#### Required action
Retype the listing exactly, with no images.

--------------------

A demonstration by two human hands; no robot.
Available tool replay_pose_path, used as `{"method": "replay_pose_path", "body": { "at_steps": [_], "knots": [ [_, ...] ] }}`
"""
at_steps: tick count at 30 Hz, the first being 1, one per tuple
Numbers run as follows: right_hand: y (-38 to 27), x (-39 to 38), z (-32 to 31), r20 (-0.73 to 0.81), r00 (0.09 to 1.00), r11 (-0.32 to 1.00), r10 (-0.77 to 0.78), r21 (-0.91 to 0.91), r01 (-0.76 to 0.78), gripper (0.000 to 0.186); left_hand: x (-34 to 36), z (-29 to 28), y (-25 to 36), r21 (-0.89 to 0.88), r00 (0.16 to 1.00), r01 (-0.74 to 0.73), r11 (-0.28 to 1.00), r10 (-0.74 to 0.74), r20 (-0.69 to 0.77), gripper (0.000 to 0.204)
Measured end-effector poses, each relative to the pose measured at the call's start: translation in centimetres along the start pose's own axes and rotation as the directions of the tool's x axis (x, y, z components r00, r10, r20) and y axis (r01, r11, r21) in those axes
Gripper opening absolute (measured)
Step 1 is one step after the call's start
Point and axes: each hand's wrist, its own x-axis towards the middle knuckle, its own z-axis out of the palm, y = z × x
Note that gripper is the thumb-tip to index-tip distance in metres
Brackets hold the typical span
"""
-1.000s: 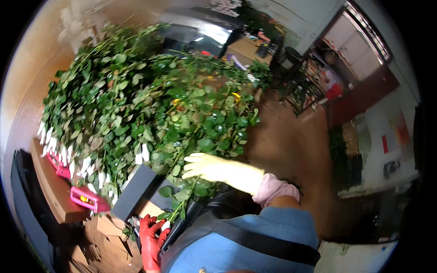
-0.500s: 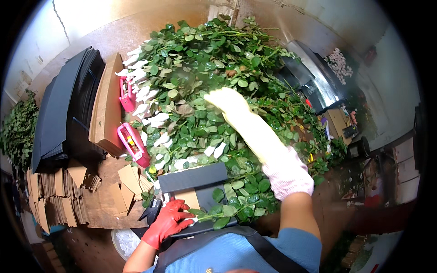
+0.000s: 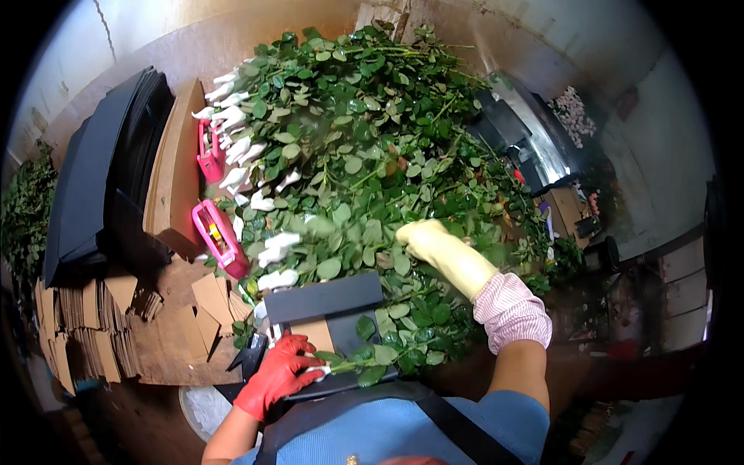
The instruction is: The person arranges white flowers and green leaves into a black plastic tray. They pick individual stems from a large pile on the table, place them into the tray, and adjust the arrangement. The person then closes the tray and moves it aside before repeating the process with a new tray.
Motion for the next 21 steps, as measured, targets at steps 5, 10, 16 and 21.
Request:
{"method": "replay_pose_path", "body": {
  "at_steps": [5, 10, 16, 21],
  "knots": [
    [1.7, -4.7, -3.2, -0.721, 0.693, 0.950, -0.029, 0.196, 0.244, 0.049, -0.1, -0.3, 0.2, 0.000, 1.000, 0.006, 1.000, -0.006, 0.014, 0.025],
    [2.6, -4.1, -2.3, -0.800, 0.583, 0.930, -0.142, 0.094, 0.355, 0.047, -0.1, -0.3, 0.4, 0.062, 0.996, -0.083, 0.995, 0.084, -0.025, 0.021],
    [2.7, -10.3, -4.7, -0.917, 0.330, 0.844, -0.225, -0.014, 0.535, 0.040, 0.5, -0.4, 0.8, 0.069, 0.985, -0.159, 0.985, 0.163, -0.056, 0.022],
    [2.1, -18.2, -5.1, -0.867, 0.456, 0.754, -0.202, 0.160, 0.637, 0.036, -0.2, -0.5, 0.0, 0.019, 1.000, -0.030, 0.999, 0.030, 0.003, 0.049]
  ]
}}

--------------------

#### Problem solution
A demonstration by two human hands; no robot.
Available tool replay_pose_path, used as `{"method": "replay_pose_path", "body": { "at_steps": [_], "knots": [ [_, ...] ] }}`
"""
at_steps: tick count at 30 Hz, the first being 1, one per tuple
Numbers run as follows: right_hand: y (-38 to 27), x (-39 to 38), z (-32 to 31), r20 (-0.73 to 0.81), r00 (0.09 to 1.00), r11 (-0.32 to 1.00), r10 (-0.77 to 0.78), r21 (-0.91 to 0.91), r01 (-0.76 to 0.78), gripper (0.000 to 0.186); left_hand: x (-34 to 36), z (-29 to 28), y (-25 to 36), r21 (-0.89 to 0.88), r00 (0.16 to 1.00), r01 (-0.74 to 0.73), r11 (-0.28 to 1.00), r10 (-0.74 to 0.74), r20 (-0.69 to 0.77), gripper (0.000 to 0.204)
Measured end-effector poses, each relative to the pose measured at the call's start: translation in centimetres along the start pose's own axes and rotation as the directions of the tool's x axis (x, y, z components r00, r10, r20) and y axis (r01, r11, r21) in those axes
Gripper opening absolute (measured)
Step 1 is one step after the call's start
Point and axes: each hand's wrist, its own x-axis towards the middle knuckle, its own z-axis out of the palm, y = z × x
Note that gripper is the thumb-tip to index-tip distance in metres
Brackets hold the typical span
"""
-1.000s: 
-0.500s: 
+0.000s: 
The instruction is: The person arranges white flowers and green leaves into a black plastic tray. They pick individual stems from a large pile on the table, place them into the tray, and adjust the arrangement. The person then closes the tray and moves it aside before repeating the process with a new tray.
Motion for the next 21 steps, as measured, targets at steps 5, 10, 16 and 21.
Request:
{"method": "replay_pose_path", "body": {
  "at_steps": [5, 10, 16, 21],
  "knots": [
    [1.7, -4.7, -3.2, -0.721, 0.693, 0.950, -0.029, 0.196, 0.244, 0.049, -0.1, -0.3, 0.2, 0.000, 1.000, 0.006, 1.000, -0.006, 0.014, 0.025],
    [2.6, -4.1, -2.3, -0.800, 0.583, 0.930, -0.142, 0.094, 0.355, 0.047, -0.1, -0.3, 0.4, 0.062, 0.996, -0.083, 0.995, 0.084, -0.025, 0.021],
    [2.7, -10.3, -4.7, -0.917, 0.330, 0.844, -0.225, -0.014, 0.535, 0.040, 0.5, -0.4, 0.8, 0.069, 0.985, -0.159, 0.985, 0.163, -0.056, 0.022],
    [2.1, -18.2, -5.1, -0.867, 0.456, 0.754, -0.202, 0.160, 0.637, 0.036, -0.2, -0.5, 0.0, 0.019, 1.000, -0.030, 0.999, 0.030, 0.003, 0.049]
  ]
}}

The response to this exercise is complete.